Brokers and Insurance-Only Agents: Stop Using ‘Advisor’

As part of the disclosure obligation, insurance agents and brokers who are not dually registered as investment advisors cannot use the term “advisor” or “adviser” in their title.

Brokers increasingly have marketed themselves as financial advisors, partly due to regulatory efforts that have highlighted that they don’t have to act as fiduciaries. Regulation Best Interest attempts to clarify what type of relationship the client has with the professional. In the more than 10 pages of the regulation dedicated to the topic of title reform, it states: “We believe that in most cases, broker-dealers and their financial professionals cannot comply with the capacity disclosure requirement by disclosing that they are a broker-dealer while calling themselves an "adviser" or "advisor.”

The Future for Insurance-Only Agents

While Regulation Best Interest otherwise does not apply to insurance agents not selling securities, the legislation being discussed by states and the NAIC could define some standard-of-care rules that would impact insurance-only agents, whether the standards are called fiduciary rules or best interest rules. (Through the NAIC, state insurance regulators establish standards and best practices and coordinate their regulatory oversight.) If the NAIC does not first come up with the standard before individual states start enacting their own, a regulatory patchwork could result, with some brokers held to a fiduciary standard and others not.

SEC Chairman Jay Clayton, however, has warned against a regulatory patchwork in state regulations that “will increase costs and make enforcement more difficult.”

SMS’ Kauffman said that SMS does not oppose state- or NAIC-defined standards as long as they are not overly restrictive and do not interfere with the delivery of services.
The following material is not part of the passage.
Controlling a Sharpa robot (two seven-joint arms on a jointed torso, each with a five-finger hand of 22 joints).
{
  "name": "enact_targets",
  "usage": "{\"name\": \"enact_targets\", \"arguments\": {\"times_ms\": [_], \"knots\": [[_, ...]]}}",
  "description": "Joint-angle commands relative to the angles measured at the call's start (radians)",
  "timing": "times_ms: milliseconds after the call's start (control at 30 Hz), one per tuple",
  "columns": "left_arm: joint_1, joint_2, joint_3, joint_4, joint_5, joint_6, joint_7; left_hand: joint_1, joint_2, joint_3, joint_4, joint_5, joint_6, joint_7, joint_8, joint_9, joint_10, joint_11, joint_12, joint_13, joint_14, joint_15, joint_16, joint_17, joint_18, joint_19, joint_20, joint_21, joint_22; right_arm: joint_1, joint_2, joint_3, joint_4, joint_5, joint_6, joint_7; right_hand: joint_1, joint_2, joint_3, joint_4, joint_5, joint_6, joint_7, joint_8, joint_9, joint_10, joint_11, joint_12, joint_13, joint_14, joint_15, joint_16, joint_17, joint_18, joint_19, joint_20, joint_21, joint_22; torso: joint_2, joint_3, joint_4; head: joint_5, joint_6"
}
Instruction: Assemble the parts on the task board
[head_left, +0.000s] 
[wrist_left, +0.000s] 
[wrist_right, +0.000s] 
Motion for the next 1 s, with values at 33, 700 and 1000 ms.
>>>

For example, an insurance-only producer should not be required to take a Series 65 exam to become a fiduciary, he said.

“Every industry has its bad apples, but we believe that most insurance-only agents and advisors are already operating in the best interest of their clients,” Kauffman said. “We understand the need for certain guidelines, but it remains to be seen what the individual states and NAIC might come up with.”

What would be ideal, Kauffman said, would be a beefed-up suitability standard that enhances the services that the different financial services and insurance professionals provide, not strict regulations that would discourage professionals from the industry. Cumbersome regulations that make compliance costly to producers could have the effect of limiting retirement services to only the wealthy consumer.

“Now is not the time to be chasing professionals away from the insurance business,” he said. “We’re in the middle of the baby boomers retiring. Consumers need multiple choices, multiple solutions. They need the help of insurance agents, broker-dealers, IARs — all of today’s retirement planning professionals.”

Business As Usual for SMS’ RIA

For SMS’ RIA, Sequent Planning, it’s business as usual, since its IARs operate as fiduciaries already, said Rick Reed, Sequent Planning’s Chief Compliance Officer.

In the coming year, expect to see more clarification from regulators as they interpret Regulation Best Interest, Reed said. He and others in the industry say you may also see a shift as broker-dealers may tire of the multiple layers of interpretation — by the SEC, FINRA, state regulators and the NAIC.

“(Regulation Best Interest) is going to drive more people to the advisory world, because of the clarity and simplicity of one rule-making body — in this case, the SEC,” he said.